Vigo is where Laurie Lee walked out one midsummer morning on his own pilgrimage into 1930’s Spain. It is a stopping place – it has to be, sitting on the coast of Finisterre, a snug harvester of land and sea; and as with all borders, no-one stays long. Neither do I, for rural northern Portugal is but a short train ride and many years away from the glitzy Corte Ingles mall here. I feel as though borders reinforce – not split, not unite, but define and strengthen the differences that bind the world together like a stiched football. Towns bordering countries, even counties, seem to have stronger accents and regional customs, in so many ways like the differences between men and women; it makes the difference – the borders of being, so emphatic, yet potentially such a sweet intrigue.

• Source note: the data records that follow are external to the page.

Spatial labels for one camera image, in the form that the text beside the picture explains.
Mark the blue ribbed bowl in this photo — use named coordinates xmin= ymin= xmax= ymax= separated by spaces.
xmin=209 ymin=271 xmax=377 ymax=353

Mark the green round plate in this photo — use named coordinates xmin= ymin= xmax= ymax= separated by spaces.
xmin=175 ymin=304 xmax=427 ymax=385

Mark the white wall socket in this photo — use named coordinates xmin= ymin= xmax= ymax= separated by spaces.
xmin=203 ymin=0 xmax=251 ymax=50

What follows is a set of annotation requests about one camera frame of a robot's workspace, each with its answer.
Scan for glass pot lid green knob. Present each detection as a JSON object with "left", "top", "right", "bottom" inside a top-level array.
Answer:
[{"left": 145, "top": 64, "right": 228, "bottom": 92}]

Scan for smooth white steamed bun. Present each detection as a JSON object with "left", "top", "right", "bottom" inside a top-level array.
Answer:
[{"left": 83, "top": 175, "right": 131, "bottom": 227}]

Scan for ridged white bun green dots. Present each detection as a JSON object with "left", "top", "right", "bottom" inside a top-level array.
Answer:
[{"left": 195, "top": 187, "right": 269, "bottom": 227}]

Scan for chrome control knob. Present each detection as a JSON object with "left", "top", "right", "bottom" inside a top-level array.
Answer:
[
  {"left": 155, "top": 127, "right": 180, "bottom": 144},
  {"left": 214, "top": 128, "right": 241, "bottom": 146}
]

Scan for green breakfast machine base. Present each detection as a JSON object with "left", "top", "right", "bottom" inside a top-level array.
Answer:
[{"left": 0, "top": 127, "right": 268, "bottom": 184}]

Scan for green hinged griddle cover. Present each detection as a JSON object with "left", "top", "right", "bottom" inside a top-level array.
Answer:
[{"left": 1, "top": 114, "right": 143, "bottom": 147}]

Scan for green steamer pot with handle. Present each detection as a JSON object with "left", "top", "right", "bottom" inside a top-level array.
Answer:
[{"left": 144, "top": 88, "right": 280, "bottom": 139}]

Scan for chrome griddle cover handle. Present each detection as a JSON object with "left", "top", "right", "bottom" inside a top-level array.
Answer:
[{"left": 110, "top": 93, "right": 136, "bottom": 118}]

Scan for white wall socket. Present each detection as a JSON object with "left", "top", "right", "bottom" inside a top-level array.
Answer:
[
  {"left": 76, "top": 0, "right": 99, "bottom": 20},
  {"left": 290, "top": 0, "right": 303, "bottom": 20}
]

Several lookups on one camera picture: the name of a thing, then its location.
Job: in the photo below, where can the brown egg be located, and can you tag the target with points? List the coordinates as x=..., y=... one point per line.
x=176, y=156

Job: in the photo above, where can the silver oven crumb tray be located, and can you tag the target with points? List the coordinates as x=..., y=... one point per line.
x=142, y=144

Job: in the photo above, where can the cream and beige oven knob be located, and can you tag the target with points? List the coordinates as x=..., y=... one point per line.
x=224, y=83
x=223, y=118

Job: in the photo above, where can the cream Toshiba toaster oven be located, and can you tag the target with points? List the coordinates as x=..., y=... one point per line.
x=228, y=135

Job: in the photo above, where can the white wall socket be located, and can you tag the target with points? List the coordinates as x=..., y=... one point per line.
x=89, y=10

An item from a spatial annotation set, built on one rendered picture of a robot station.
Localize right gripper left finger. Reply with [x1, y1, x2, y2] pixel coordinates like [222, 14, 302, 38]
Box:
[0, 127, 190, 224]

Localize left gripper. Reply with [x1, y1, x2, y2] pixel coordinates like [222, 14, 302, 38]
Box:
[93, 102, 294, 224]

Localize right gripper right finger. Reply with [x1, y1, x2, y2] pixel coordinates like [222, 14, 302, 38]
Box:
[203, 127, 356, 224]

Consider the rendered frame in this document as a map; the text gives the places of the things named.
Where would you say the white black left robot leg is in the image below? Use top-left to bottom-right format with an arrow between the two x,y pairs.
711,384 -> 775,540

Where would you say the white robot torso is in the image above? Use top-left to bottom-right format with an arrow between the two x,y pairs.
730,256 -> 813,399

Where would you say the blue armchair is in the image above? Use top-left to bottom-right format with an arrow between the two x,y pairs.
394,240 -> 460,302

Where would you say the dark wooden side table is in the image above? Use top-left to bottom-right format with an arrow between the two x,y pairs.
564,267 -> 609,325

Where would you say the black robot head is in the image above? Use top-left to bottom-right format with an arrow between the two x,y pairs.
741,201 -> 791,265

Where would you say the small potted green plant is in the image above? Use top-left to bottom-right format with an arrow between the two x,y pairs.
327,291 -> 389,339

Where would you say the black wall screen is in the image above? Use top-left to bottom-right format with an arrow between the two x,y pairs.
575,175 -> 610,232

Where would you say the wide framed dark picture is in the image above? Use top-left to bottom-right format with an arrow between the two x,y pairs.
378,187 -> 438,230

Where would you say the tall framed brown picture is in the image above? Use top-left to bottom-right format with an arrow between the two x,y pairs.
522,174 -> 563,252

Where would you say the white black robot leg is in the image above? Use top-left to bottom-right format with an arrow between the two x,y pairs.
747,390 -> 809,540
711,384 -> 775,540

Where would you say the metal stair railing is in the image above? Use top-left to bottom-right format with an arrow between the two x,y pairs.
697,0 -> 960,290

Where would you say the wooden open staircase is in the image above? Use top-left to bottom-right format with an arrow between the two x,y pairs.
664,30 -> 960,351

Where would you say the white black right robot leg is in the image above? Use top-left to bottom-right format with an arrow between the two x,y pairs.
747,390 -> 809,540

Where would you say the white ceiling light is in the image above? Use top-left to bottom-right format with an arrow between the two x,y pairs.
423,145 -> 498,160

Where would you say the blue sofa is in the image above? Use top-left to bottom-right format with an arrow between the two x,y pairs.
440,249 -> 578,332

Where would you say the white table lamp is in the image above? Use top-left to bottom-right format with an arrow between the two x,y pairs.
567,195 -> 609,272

Women cram onto the small train with new signs in Portuguese, hoisting bags, sacks and holdalls passed up by co-conspirators and stuffed under seats everywhere, including ours. They have brought similar bags through to Spain this morning, weighed down with lace handmade in rocky walled hamlets smelling of livestock and lusty casseroles of beans, black pudding and chouriço. The skilful labour to make such fancy products is much cheaper in the valleys behind the Costa Verde. Our brief stop at the border involves exasperated customs officers re-examining this brigade of women smugglers – they see them every day, plying a meagre trade. It’s a game, the customs officers trying to stick to the book in half-hearted fashion, the women pleading loudly and turning toward us with sly smiles of success, their bags of household treasures intact.
Borders exist in everything, even in the continuity we experience as time; though harder to perceive than lines on maps, more ethereal than night and day and calendar years, there are definable if subjective breaks. They can be as striking as before and after photos of a budding Mr Universe, the gloomy balding man, the woman with splitting hairs, or the dowdy greys of next door’s washing making your clothes laundered in some new detergent more dazzling.
In Santiago de Compostela, where I have just left, the continuities of time and belief are stronger than one would sometimes care to comprehend. Narrow old streets make a renovated mediaeval backdrop for the powerful threads of history that root this town in the earth while dedicating itself quite clearly to something not of this earth.
Saint James’ church, a lofty, soaring splendour of space brings us mortals to our proper stations in life, perhaps. The massive blocks are so much of the earth that you can almost smell the sweat of the labour on them from far gone days. Days, years, when these building blocks were wrenched free from gravity to be poised atop one another in a powerful, yet sometimes dreamlike sensuality to overawe the very men and women who placed them there.
The massive incense burner or Botafumeiro inside the cathedral is regularly lit and its arcing swoop astonishes the congregation nowadays. In ages past, it must have been an awe inspiring and humbling experience to ragged pilgrims, unwashed but devoutly treading the footpaths of Europe for the indulgence gained by their hardships.
Such sights exist, thankfully. The natural splendours of the many worlds we live in can, without a doubt, carry us in bliss to realise there is more to life than what we know and think we know. But Santiago, in solid reality, with flecks like mica of something beyond, convinces us that we can be more than we are. For whatever purpose men and women can create in mind or matter, an ideal; though in this world, it is part of a vision beyond the visible spectrum.
Borders exist; in multifarious forms. Barriers should not; not in the physical or mental world for only by crossing borders do we find the beyond. After all is said and done good fences make good neighbours.